# WHAT NEEDS TO BE DONE
Throughout the listing below, show every line in which "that" occurs.

==============================

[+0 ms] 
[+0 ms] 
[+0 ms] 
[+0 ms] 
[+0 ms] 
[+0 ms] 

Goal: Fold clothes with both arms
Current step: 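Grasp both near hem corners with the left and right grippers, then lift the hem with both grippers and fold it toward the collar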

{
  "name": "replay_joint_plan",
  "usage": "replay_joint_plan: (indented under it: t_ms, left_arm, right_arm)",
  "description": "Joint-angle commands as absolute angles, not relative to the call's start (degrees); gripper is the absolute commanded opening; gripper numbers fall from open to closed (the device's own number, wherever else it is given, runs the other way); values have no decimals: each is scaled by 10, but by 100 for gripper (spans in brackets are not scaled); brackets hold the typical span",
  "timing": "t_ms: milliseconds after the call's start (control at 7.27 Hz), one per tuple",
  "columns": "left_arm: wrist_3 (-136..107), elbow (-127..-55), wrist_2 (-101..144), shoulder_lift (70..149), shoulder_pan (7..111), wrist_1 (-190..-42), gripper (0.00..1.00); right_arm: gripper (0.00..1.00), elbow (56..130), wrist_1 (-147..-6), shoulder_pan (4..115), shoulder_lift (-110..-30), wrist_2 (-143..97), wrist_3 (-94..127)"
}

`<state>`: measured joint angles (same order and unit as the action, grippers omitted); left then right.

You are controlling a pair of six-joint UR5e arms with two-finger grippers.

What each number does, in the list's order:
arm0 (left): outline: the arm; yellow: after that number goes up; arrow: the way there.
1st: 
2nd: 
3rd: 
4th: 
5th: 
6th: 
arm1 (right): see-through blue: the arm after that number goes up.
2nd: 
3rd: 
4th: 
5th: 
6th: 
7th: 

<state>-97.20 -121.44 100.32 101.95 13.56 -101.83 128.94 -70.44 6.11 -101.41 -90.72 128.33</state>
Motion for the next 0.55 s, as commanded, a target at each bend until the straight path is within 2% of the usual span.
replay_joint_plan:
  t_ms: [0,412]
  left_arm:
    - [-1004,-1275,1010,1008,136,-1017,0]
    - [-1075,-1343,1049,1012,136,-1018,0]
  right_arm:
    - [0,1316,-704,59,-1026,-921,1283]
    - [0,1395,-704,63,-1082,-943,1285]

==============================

# COMPLETED TASK
arm0 (left): outline: the arm; yellow: after that number goes up; arrow: the way there.
arm1 (right): see-through blue: the arm after that number goes up.

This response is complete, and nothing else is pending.